INSTRUCTIONS FOR THE TASK »
Go over the data and copy out each line with "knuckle" in it.

*** LISTED ENTRIES ***

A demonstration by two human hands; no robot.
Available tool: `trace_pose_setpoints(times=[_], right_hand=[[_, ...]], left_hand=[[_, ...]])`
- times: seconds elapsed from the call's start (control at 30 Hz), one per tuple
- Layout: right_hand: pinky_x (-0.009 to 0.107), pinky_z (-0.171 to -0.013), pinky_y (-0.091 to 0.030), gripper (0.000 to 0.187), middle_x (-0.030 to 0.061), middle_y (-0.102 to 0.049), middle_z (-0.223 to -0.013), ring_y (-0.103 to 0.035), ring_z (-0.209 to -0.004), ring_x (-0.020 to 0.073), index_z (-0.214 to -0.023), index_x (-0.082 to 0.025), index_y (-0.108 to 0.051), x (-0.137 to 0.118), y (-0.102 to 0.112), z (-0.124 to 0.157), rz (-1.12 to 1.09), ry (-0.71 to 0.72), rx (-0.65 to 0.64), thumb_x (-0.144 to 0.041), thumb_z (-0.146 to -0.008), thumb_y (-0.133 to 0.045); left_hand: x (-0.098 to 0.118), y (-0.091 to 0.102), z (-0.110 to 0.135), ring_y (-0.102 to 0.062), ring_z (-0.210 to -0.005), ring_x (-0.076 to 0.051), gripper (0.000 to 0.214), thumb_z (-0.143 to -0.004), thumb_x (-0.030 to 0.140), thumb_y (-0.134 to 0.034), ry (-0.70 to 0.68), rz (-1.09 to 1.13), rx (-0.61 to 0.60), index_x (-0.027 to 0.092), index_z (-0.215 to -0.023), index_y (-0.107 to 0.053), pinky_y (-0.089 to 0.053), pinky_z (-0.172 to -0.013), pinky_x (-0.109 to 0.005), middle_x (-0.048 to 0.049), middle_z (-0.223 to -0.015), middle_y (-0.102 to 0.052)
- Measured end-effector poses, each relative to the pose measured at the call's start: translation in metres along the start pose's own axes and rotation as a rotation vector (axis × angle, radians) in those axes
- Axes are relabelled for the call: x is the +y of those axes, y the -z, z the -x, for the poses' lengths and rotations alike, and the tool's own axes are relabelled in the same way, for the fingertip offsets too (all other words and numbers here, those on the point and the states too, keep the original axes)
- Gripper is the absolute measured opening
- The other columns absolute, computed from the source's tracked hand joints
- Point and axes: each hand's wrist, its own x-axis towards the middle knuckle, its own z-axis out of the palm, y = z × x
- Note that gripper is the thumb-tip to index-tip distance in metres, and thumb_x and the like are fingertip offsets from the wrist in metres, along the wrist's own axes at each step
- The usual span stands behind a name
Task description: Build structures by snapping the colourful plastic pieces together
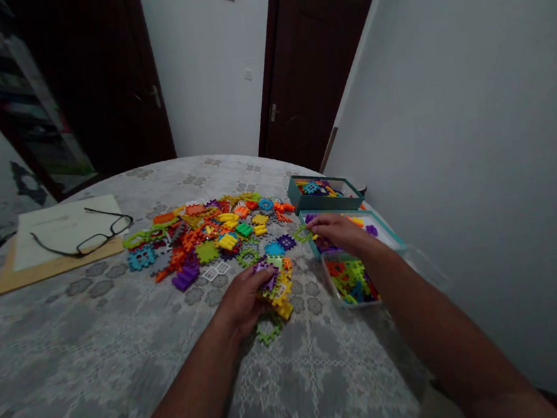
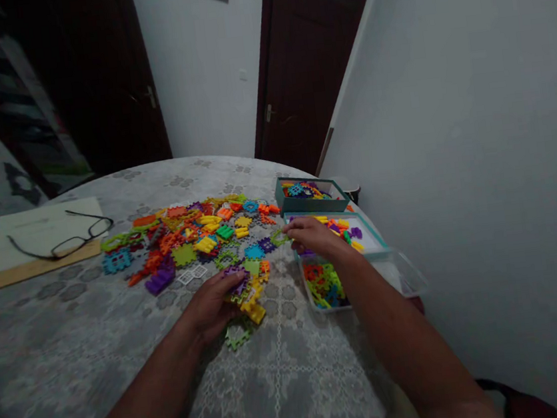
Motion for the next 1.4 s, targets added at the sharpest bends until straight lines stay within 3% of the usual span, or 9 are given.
trace_pose_setpoints(times=[0.17,0.3,0.47,0.57,0.7,0.77,0.93,1.13,1.4], right_hand=[[0.021,-0.054,-0.054,0.030,0.0050,-0.077,-0.093,-0.067,-0.062,0.0111,-0.114,-0.019,-0.072,-0.022,0.042,-0.058,-0.214,0.023,0.404,-0.011,-0.085,-0.069],[0.019,-0.055,-0.054,0.042,0.0040,-0.074,-0.099,-0.067,-0.063,0.0089,-0.130,-0.021,-0.062,-0.028,0.056,-0.085,-0.243,0.000,0.507,-0.009,-0.089,-0.064],[0.022,-0.054,-0.054,0.024,0.0064,-0.076,-0.097,-0.068,-0.061,0.0112,-0.108,-0.018,-0.070,-0.019,0.028,-0.066,-0.219,-0.037,0.394,-0.011,-0.085,-0.069],[0.023,-0.056,-0.055,0.014,0.0077,-0.078,-0.104,-0.071,-0.068,0.0132,-0.098,-0.018,-0.075,-0.015,-0.005,-0.030,-0.173,0.006,0.192,-0.016,-0.084,-0.073],[0.024,-0.059,-0.055,0.022,0.0036,-0.078,-0.104,-0.070,-0.074,0.0151,-0.109,-0.024,-0.076,-0.009,-0.053,0.024,-0.015,0.132,-0.158,-0.031,-0.088,-0.076],[0.026,-0.063,-0.056,0.025,0.0018,-0.077,-0.100,-0.070,-0.078,0.0166,-0.114,-0.026,-0.077,-0.003,-0.074,0.044,0.042,0.187,-0.218,-0.034,-0.090,-0.076],[0.030,-0.080,-0.055,0.019,0.0014,-0.077,-0.103,-0.070,-0.094,0.0201,-0.110,-0.027,-0.078,0.014,-0.098,0.066,0.142,0.318,-0.114,-0.031,-0.093,-0.072],[0.028,-0.072,-0.052,0.023,0.0006,-0.075,-0.094,-0.067,-0.081,0.0167,-0.111,-0.023,-0.075,0.021,-0.093,0.069,0.035,0.242,-0.219,-0.031,-0.090,-0.071],[0.028,-0.060,-0.056,0.038,-0.0032,-0.065,-0.086,-0.061,-0.065,0.0133,-0.106,-0.026,-0.063,0.019,-0.094,0.067,-0.328,0.048,-0.016,-0.040,-0.074,-0.077]], left_hand=[[0.000,-0.001,0.000,-0.075,-0.074,-0.020,0.021,-0.084,0.025,-0.084,0.003,0.039,0.020,0.015,-0.100,-0.074,-0.067,-0.065,-0.034,-0.0088,-0.092,-0.078],[0.000,-0.001,0.001,-0.074,-0.070,-0.020,0.020,-0.085,0.026,-0.083,0.014,0.022,0.023,0.014,-0.100,-0.074,-0.066,-0.063,-0.034,-0.0081,-0.089,-0.078],[0.002,-0.002,0.002,-0.075,-0.072,-0.021,0.021,-0.082,0.024,-0.086,-0.011,0.034,0.030,0.014,-0.098,-0.075,-0.066,-0.063,-0.033,-0.0089,-0.091,-0.078],[0.002,-0.003,0.002,-0.073,-0.070,-0.020,0.022,-0.081,0.025,-0.087,-0.002,0.013,0.029,0.015,-0.096,-0.075,-0.064,-0.061,-0.032,-0.0077,-0.088,-0.077],[0.001,-0.001,0.003,-0.074,-0.073,-0.021,0.030,-0.080,0.031,-0.090,0.010,-0.048,-0.021,0.016,-0.101,-0.077,-0.063,-0.062,-0.031,-0.0090,-0.092,-0.079],[0.000,0.001,0.003,-0.075,-0.074,-0.022,0.035,-0.078,0.035,-0.091,0.016,-0.081,-0.060,0.016,-0.104,-0.077,-0.063,-0.064,-0.032,-0.0098,-0.093,-0.079],[-0.003,0.004,0.002,-0.073,-0.071,-0.021,0.038,-0.075,0.037,-0.094,0.033,-0.118,-0.090,0.015,-0.102,-0.078,-0.060,-0.063,-0.031,-0.0087,-0.088,-0.078],[-0.005,0.001,0.005,-0.073,-0.073,-0.021,0.042,-0.076,0.047,-0.094,0.065,-0.117,-0.140,0.013,-0.095,-0.079,-0.060,-0.066,-0.032,-0.0110,-0.088,-0.077],[-0.003,0.003,-0.002,-0.077,-0.078,-0.025,0.054,-0.085,0.066,-0.082,0.120,-0.018,-0.062,0.015,-0.103,-0.078,-0.063,-0.064,-0.034,-0.0150,-0.101,-0.081]])
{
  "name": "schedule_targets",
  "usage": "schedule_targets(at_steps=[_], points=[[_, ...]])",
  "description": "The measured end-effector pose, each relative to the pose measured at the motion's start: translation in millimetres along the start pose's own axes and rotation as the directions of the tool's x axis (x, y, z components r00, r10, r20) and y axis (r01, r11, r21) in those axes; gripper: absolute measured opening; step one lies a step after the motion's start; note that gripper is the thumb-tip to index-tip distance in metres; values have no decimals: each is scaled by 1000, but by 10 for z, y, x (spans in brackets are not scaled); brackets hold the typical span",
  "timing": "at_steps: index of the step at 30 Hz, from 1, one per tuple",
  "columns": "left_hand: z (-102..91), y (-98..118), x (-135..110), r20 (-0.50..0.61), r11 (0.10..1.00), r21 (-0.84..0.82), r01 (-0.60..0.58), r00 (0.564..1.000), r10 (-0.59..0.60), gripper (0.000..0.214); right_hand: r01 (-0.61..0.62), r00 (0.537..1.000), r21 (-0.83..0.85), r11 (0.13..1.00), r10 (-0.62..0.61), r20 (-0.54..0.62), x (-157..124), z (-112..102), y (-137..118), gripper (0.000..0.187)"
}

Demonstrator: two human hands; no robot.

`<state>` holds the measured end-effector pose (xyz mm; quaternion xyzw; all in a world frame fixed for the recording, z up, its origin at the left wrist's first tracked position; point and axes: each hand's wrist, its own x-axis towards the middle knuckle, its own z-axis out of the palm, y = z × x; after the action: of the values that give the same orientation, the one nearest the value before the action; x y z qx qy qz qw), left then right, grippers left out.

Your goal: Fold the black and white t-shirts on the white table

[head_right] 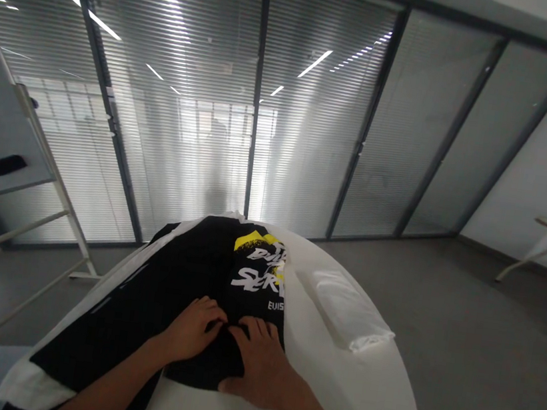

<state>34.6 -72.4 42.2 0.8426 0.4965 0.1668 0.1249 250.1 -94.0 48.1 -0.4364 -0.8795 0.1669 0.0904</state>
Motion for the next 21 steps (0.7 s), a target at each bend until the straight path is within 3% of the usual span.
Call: schedule_targets(at_steps=[5, 8, 14, 21], points=[[-50, -3, -38, 24, 998, -29, -59, 998, 60, 27, 21, 998, -3, 1000, -21, -62, 20, -47, -36, 38], [-134, 10, -80, 61, 993, -51, -106, 992, 109, 35, 42, 994, -10, 999, -43, -98, 43, -80, -30, 19], [-288, -5, -148, 203, 987, -147, -69, 974, 99, 68, 36, 978, 92, 995, -16, -207, 95, -79, -34, 20], [-267, -59, -113, 60, 986, -161, -38, 997, 48, 43, 76, 954, 277, 958, 11, -301, 107, -105, -85, 24]])
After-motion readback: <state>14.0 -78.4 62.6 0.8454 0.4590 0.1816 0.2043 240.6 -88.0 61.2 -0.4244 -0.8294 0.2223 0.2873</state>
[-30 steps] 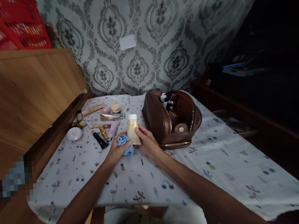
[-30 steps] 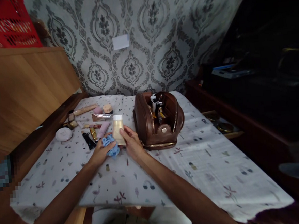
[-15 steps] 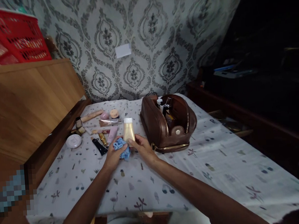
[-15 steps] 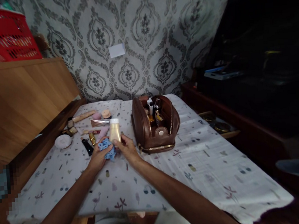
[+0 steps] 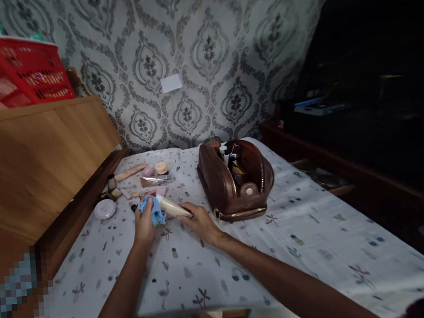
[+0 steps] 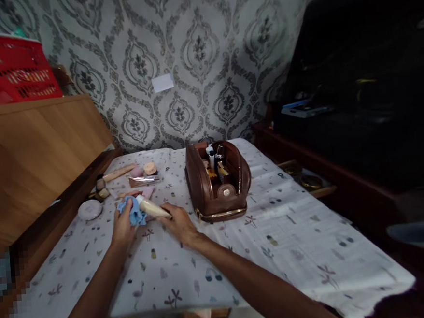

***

SOLUTION TO THIS TASK »
- Point and axes: each hand's wrist, its own x-axis towards the middle knuckle, its own z-axis out of the palm, y = z × x
`<state>` holds the measured end-effector pose (xyz mm; quaternion xyzw; all in a world frame fixed for the recording, z up, its origin at the left wrist's first tracked position; point and axes: each hand's wrist, its own x-axis towards the middle knuckle, its own z-axis out of the palm, y = z × x; after the action: of the values that give the same orientation, the one nearest the value before the action; x y z qx qy qz qw), left then right, grippers left out.

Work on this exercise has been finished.